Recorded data
——
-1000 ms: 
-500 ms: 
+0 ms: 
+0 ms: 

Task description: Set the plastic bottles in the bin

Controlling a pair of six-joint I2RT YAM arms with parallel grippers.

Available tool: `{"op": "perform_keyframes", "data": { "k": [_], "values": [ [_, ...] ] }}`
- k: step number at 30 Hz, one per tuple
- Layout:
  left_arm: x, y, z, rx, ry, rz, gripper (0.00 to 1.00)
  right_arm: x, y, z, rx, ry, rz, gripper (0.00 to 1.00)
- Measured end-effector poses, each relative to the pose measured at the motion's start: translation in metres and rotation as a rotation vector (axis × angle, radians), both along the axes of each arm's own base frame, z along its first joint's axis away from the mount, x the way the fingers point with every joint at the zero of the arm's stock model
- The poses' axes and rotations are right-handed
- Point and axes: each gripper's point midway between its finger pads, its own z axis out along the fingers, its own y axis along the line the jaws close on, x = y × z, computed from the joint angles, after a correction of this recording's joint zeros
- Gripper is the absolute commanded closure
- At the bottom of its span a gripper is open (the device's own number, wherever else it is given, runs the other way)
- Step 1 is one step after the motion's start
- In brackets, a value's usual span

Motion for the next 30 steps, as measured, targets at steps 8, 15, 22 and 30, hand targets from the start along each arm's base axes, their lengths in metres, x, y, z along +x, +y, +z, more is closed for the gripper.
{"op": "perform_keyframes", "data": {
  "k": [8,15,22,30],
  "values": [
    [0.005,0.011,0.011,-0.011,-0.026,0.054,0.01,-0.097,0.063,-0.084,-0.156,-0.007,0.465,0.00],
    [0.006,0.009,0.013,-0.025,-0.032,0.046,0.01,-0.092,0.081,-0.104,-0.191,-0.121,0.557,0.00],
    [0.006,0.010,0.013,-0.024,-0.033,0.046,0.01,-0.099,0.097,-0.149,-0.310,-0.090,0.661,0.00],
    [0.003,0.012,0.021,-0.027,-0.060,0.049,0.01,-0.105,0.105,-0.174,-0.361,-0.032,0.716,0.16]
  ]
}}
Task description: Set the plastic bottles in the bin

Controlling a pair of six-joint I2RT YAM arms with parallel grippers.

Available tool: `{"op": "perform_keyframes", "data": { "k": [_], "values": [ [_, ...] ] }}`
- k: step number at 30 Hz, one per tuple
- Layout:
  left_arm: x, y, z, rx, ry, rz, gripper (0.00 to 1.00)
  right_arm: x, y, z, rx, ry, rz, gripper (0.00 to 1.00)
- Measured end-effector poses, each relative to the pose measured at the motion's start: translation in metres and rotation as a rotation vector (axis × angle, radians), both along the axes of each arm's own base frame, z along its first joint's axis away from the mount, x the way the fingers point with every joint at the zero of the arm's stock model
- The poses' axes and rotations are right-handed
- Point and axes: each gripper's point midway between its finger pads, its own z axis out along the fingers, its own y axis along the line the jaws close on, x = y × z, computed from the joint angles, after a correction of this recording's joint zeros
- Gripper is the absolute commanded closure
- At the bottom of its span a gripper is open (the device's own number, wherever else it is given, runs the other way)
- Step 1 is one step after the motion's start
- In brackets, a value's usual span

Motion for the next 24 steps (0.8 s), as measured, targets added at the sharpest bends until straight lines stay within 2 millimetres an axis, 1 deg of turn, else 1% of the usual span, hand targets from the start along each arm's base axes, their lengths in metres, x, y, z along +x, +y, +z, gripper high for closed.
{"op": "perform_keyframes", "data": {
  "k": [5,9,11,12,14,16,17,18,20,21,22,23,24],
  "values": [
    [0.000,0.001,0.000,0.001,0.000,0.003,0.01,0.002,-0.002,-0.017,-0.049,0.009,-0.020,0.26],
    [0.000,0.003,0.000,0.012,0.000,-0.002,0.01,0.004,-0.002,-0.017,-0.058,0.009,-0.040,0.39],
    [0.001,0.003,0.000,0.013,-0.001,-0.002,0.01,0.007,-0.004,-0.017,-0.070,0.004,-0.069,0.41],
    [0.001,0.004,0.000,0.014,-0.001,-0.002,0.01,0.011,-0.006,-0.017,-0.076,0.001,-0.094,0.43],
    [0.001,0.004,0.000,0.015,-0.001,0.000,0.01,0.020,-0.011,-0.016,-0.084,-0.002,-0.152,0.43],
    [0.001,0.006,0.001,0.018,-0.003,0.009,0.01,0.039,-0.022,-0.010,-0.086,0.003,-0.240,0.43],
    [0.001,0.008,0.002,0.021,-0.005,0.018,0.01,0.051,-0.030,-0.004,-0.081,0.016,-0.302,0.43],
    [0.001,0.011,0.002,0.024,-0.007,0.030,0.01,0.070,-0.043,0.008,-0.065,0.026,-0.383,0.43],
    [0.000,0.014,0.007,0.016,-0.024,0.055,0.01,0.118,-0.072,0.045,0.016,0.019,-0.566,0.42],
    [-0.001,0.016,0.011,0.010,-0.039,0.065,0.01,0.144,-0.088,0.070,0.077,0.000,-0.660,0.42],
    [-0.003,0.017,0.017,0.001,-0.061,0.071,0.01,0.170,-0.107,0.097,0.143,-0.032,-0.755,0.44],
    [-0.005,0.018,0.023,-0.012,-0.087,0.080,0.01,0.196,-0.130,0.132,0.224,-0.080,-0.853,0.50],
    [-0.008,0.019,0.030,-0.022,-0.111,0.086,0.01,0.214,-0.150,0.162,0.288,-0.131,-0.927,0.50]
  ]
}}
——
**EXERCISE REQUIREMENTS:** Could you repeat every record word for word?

**WRITTEN RESPONSE:**
-1000 ms: 
-500 ms: 
+0 ms: 
+0 ms: 

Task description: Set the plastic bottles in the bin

Controlling a pair of six-joint I2RT YAM arms with parallel grippers.

Available tool: `{"op": "perform_keyframes", "data": { "k": [_], "values": [ [_, ...] ] }}`
- k: step number at 30 Hz, one per tuple
- Layout:
  left_arm: x, y, z, rx, ry, rz, gripper (0.00 to 1.00)
  right_arm: x, y, z, rx, ry, rz, gripper (0.00 to 1.00)
- Measured end-effector poses, each relative to the pose measured at the motion's start: translation in metres and rotation as a rotation vector (axis × angle, radians), both along the axes of each arm's own base frame, z along its first joint's axis away from the mount, x the way the fingers point with every joint at the zero of the arm's stock model
- The poses' axes and rotations are right-handed
- Point and axes: each gripper's point midway between its finger pads, its own z axis out along the fingers, its own y axis along the line the jaws close on, x = y × z, computed from the joint angles, after a correction of this recording's joint zeros
- Gripper is the absolute commanded closure
- At the bottom of its span a gripper is open (the device's own number, wherever else it is given, runs the other way)
- Step 1 is one step after the motion's start
- In brackets, a value's usual span

Motion for the next 30 steps, as measured, targets at steps 8, 15, 22 and 30, hand targets from the start along each arm's base axes, their lengths in metres, x, y, z along +x, +y, +z, more is closed for the gripper.
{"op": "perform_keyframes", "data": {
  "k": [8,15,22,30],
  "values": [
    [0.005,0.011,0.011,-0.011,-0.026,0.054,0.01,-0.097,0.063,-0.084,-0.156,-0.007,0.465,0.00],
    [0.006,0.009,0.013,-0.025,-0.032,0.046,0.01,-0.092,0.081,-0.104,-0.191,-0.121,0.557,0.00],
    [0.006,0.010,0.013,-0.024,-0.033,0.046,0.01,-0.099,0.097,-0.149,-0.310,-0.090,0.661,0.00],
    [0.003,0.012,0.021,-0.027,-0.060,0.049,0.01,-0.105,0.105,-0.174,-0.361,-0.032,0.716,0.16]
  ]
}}
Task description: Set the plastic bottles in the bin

Controlling a pair of six-joint I2RT YAM arms with parallel grippers.

Available tool: `{"op": "perform_keyframes", "data": { "k": [_], "values": [ [_, ...] ] }}`
- k: step number at 30 Hz, one per tuple
- Layout:
  left_arm: x, y, z, rx, ry, rz, gripper (0.00 to 1.00)
  right_arm: x, y, z, rx, ry, rz, gripper (0.00 to 1.00)
- Measured end-effector poses, each relative to the pose measured at the motion's start: translation in metres and rotation as a rotation vector (axis × angle, radians), both along the axes of each arm's own base frame, z along its first joint's axis away from the mount, x the way the fingers point with every joint at the zero of the arm's stock model
- The poses' axes and rotations are right-handed
- Point and axes: each gripper's point midway between its finger pads, its own z axis out along the fingers, its own y axis along the line the jaws close on, x = y × z, computed from the joint angles, after a correction of this recording's joint zeros
- Gripper is the absolute commanded closure
- At the bottom of its span a gripper is open (the device's own number, wherever else it is given, runs the other way)
- Step 1 is one step after the motion's start
- In brackets, a value's usual span

Motion for the next 24 steps (0.8 s), as measured, targets added at the sharpest bends until straight lines stay within 2 millimetres an axis, 1 deg of turn, else 1% of the usual span, hand targets from the start along each arm's base axes, their lengths in metres, x, y, z along +x, +y, +z, gripper high for closed.
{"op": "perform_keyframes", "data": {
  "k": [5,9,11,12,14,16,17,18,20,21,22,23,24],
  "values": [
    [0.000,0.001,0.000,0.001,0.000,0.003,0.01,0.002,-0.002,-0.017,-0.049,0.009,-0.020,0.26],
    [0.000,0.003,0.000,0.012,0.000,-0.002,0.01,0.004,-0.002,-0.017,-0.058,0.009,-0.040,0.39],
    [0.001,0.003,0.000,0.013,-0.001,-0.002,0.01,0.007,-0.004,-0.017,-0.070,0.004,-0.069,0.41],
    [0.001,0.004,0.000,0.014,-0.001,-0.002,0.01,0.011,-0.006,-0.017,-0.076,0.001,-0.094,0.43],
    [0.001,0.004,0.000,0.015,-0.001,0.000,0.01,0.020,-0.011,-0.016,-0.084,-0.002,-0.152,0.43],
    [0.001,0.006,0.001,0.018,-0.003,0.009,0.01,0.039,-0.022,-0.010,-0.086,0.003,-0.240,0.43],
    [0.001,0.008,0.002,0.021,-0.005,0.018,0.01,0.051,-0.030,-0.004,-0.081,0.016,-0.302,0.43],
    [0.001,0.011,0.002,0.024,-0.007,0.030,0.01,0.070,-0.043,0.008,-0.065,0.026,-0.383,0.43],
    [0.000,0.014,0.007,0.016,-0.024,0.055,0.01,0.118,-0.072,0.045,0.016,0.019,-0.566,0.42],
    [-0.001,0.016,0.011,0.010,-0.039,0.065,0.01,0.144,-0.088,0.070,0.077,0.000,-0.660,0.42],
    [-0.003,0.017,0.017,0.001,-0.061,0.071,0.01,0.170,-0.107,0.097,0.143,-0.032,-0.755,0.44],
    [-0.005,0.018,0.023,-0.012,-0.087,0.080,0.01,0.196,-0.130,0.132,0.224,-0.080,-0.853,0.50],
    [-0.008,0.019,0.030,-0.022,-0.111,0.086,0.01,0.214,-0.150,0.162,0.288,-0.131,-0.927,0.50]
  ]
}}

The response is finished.